### What is expected:
Take the material below and reproduce, word for word, only the lines from the line with "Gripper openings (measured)" through the line with "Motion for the".
BEGIN Data excerpt
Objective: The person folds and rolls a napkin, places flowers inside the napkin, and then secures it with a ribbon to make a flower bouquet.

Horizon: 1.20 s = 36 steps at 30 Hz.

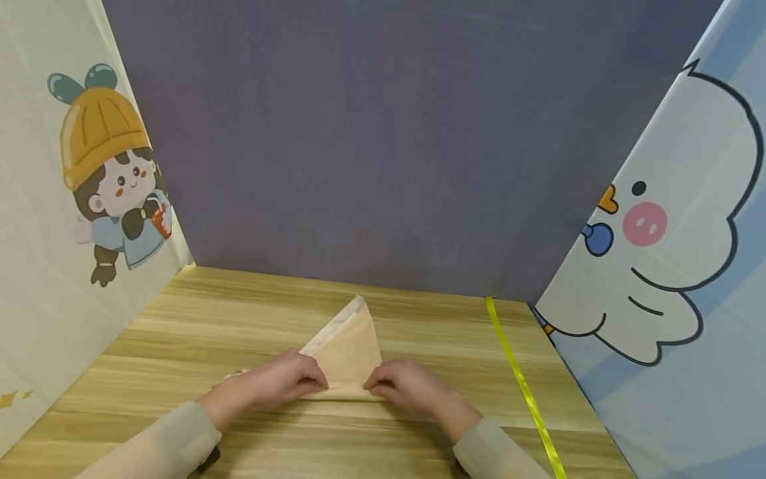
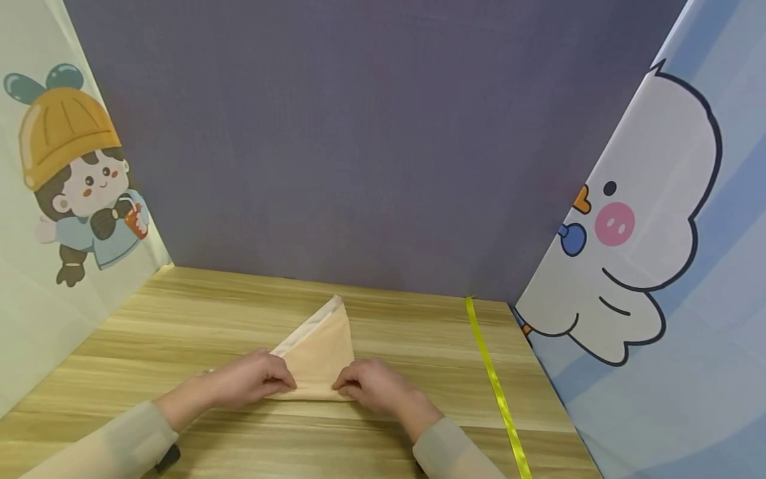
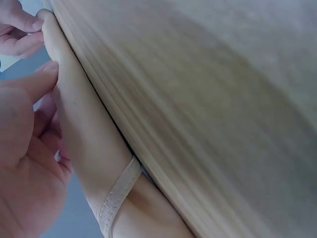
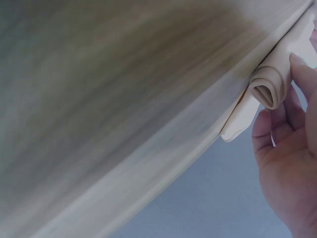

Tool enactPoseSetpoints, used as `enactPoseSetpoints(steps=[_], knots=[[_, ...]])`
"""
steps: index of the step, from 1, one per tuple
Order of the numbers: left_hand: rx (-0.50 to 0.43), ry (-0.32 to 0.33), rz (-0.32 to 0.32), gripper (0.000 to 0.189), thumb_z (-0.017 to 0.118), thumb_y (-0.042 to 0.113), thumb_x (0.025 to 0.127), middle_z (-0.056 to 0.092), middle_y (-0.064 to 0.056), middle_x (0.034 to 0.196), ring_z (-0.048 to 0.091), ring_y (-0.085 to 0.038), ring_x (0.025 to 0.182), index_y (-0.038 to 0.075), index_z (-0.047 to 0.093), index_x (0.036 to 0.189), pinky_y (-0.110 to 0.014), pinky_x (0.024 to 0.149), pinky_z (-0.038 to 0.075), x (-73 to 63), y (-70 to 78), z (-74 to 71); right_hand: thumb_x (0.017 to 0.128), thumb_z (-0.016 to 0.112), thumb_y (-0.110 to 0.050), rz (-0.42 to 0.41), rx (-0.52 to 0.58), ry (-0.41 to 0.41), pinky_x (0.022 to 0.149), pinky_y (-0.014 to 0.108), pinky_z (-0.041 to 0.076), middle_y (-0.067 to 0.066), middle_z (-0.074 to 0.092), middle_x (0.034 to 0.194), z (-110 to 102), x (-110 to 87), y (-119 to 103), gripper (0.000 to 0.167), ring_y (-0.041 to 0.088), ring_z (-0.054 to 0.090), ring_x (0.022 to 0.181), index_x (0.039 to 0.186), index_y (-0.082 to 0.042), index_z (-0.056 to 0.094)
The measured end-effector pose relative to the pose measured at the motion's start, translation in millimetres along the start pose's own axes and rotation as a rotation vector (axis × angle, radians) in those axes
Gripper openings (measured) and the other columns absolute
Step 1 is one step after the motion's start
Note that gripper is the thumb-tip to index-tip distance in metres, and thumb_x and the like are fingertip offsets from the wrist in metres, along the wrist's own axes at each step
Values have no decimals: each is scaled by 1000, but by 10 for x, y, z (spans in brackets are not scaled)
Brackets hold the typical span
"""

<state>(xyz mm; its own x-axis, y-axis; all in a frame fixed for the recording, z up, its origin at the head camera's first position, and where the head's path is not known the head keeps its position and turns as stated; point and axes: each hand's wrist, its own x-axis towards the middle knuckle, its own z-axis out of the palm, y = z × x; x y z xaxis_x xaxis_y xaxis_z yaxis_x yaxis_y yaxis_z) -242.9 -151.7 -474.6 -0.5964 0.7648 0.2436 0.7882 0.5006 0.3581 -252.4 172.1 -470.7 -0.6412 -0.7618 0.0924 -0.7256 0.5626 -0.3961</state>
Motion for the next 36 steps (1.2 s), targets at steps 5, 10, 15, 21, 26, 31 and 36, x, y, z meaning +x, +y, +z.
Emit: enactPoseSetpoints(steps=[5,10,15,21,26,31,36], knots=[[64,20,3,13,86,21,95,66,16,105,56,2,100,23,88,107,-36,92,44,-11,50,-3,102,80,-22,-60,-77,35,84,16,51,-8,71,106,14,-12,7,15,-2,59,94,117,-19,85],[109,40,76,15,88,21,92,68,18,100,56,0,97,23,89,106,-31,88,42,-3,47,6,98,86,-24,-108,-121,72,84,15,50,-8,71,102,44,-25,11,19,-3,56,91,115,-17,86],[95,47,82,8,83,21,98,76,19,93,62,2,92,23,88,105,-28,83,41,7,46,-14,103,79,-22,-107,-141,65,90,21,56,-6,78,105,29,-27,8,14,2,68,97,115,-17,85],[23,27,17,11,80,19,101,82,14,100,66,4,90,20,87,109,-30,84,43,7,65,-48,105,76,-19,-46,-103,37,90,25,59,-6,82,106,5,-22,20,13,3,73,98,117,-18,81],[-19,30,15,12,80,16,100,80,15,89,59,11,77,22,81,110,-34,87,47,33,54,-46,104,77,-14,-66,-61,58,79,19,55,-5,82,97,0,-13,24,13,-3,68,86,114,-22,74],[47,29,26,10,79,19,102,82,17,100,67,8,89,24,85,107,-32,84,46,34,61,-50,104,76,-14,-76,-84,64,82,19,56,-9,83,107,-7,-16,20,13,-2,70,92,112,-22,82],[109,30,27,11,82,19,99,73,18,99,63,4,94,26,87,106,-30,84,40,20,61,-26,104,77,-21,-60,-137,60,85,20,54,-11,78,108,-6,-16,16,13,-1,64,93,115,-23,85]])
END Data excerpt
### Written response:
Gripper openings (measured) and the other columns absolute
Step 1 is one step after the motion's start
Note that gripper is the thumb-tip to index-tip distance in metres, and thumb_x and the like are fingertip offsets from the wrist in metres, along the wrist's own axes at each step
Values have no decimals: each is scaled by 1000, but by 10 for x, y, z (spans in brackets are not scaled)
Brackets hold the typical span
"""

<state>(xyz mm; its own x-axis, y-axis; all in a frame fixed for the recording, z up, its origin at the head camera's first position, and where the head's path is not known the head keeps its position and turns as stated; point and axes: each hand's wrist, its own x-axis towards the middle knuckle, its own z-axis out of the palm, y = z × x; x y z xaxis_x xaxis_y xaxis_z yaxis_x yaxis_y yaxis_z) -242.9 -151.7 -474.6 -0.5964 0.7648 0.2436 0.7882 0.5006 0.3581 -252.4 172.1 -470.7 -0.6412 -0.7618 0.0924 -0.7256 0.5626 -0.3961</state>
Motion for the next 36 steps (1.2 s), targets at steps 5, 10, 15, 21, 26, 31 and 36, x, y, z meaning +x, +y, +z.

Now the exercise is finished.